> Action item
Say how many lines in the material below include "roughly". The answer is the number alone.

> Supplied entries
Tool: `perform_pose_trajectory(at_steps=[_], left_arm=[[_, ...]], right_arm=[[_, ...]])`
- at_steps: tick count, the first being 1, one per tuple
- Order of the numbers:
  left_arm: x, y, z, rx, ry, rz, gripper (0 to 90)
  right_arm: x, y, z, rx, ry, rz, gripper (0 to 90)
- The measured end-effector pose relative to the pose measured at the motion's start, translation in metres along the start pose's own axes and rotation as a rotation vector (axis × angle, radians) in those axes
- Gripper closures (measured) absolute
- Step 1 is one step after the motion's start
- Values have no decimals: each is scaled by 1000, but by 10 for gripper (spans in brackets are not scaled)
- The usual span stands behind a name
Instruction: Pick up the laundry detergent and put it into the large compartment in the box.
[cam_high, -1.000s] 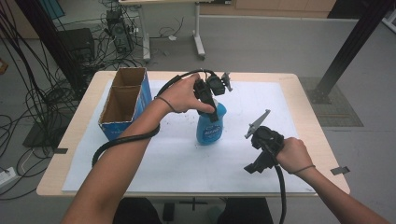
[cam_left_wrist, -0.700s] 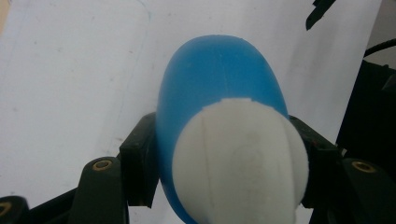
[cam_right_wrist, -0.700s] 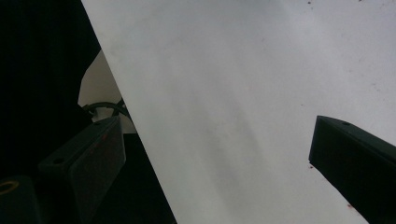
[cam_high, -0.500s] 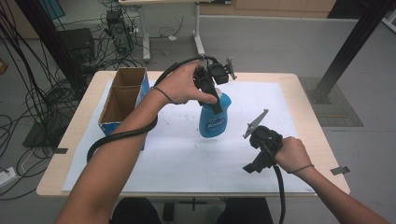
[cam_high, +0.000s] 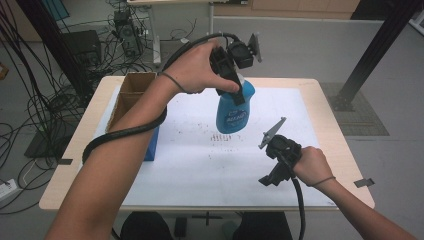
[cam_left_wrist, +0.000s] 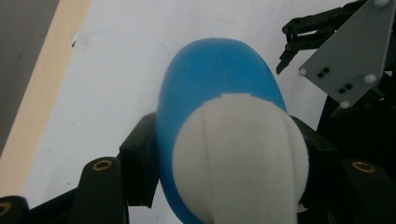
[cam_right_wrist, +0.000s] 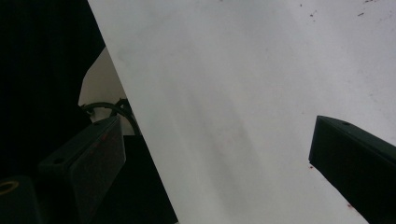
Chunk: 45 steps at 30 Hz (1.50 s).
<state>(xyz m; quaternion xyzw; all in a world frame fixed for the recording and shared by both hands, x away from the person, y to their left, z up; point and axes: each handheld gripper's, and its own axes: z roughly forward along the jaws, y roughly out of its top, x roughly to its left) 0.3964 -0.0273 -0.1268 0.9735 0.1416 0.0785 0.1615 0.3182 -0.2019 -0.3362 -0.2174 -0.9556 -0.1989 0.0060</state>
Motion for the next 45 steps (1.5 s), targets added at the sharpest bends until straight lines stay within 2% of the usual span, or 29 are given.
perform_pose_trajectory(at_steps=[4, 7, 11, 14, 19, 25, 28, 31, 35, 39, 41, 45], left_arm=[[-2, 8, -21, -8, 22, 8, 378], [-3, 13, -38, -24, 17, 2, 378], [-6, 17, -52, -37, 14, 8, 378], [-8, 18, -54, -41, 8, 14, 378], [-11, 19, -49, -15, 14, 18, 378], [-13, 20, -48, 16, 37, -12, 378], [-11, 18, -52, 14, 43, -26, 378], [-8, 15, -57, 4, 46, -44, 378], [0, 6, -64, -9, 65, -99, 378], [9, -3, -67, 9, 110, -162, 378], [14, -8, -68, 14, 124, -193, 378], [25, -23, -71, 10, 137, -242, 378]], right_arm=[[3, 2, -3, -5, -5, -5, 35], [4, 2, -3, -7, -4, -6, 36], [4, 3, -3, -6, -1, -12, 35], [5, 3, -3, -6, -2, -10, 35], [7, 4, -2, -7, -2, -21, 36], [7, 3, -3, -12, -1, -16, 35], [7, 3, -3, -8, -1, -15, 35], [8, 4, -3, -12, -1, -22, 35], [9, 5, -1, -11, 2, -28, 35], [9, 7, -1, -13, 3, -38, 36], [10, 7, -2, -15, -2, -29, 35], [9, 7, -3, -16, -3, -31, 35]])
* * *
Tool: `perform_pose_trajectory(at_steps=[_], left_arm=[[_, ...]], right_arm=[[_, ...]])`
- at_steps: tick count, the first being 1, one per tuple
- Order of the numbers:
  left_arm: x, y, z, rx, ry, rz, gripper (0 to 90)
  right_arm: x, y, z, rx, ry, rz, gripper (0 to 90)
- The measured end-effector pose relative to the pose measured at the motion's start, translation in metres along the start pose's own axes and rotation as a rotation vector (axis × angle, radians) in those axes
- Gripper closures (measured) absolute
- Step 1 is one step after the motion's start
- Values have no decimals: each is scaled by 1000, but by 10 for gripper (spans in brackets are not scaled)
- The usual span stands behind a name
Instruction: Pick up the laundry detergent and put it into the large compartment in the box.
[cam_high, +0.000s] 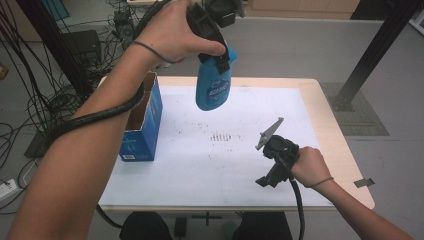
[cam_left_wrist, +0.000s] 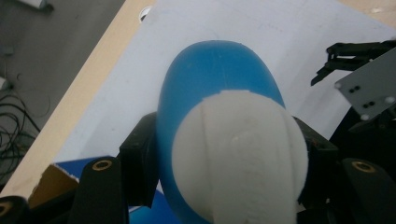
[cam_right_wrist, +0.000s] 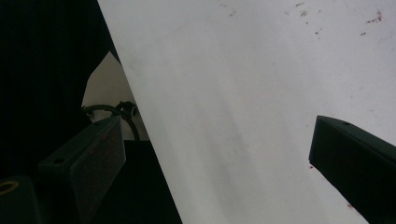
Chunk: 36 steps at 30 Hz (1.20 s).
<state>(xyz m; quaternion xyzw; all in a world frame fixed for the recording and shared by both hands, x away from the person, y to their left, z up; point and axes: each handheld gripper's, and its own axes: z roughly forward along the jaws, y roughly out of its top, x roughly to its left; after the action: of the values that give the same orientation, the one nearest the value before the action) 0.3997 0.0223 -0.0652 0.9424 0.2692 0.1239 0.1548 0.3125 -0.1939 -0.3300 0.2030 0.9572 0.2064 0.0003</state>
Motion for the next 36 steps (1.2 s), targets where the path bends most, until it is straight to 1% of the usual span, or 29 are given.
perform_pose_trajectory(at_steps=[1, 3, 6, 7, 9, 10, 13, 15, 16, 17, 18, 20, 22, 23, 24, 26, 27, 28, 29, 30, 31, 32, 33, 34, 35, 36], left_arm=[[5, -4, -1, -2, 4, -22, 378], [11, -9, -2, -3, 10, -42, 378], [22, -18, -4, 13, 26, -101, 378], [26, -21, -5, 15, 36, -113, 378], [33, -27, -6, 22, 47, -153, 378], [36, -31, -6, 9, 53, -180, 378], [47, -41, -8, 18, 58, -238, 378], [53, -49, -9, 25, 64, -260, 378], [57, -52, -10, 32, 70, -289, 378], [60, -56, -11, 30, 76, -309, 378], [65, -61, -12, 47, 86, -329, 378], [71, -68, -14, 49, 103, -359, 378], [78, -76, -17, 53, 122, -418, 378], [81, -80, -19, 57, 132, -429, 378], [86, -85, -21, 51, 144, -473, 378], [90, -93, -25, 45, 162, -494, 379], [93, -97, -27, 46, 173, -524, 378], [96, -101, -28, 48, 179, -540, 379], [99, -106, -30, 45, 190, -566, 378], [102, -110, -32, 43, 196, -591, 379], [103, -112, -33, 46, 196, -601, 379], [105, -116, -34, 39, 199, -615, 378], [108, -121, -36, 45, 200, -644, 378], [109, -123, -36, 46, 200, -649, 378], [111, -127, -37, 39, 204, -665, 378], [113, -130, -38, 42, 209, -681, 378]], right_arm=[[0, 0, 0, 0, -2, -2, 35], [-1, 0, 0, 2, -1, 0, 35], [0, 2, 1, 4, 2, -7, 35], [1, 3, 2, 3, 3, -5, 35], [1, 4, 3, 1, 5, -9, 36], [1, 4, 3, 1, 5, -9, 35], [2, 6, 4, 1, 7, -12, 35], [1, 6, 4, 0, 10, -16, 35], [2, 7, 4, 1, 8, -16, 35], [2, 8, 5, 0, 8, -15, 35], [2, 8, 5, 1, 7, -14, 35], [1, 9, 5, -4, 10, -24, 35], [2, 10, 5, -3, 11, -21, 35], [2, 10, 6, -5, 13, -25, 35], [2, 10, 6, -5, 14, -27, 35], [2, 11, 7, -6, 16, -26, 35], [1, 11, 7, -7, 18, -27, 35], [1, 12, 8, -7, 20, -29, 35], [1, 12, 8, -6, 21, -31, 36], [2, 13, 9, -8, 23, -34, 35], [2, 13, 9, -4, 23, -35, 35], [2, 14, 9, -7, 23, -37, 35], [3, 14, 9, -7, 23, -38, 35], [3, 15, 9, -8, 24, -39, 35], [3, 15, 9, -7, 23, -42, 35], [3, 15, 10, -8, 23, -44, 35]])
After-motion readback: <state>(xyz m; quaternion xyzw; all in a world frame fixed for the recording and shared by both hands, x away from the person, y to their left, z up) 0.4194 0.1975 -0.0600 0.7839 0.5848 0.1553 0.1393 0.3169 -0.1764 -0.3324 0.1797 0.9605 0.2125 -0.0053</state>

> Written solution
2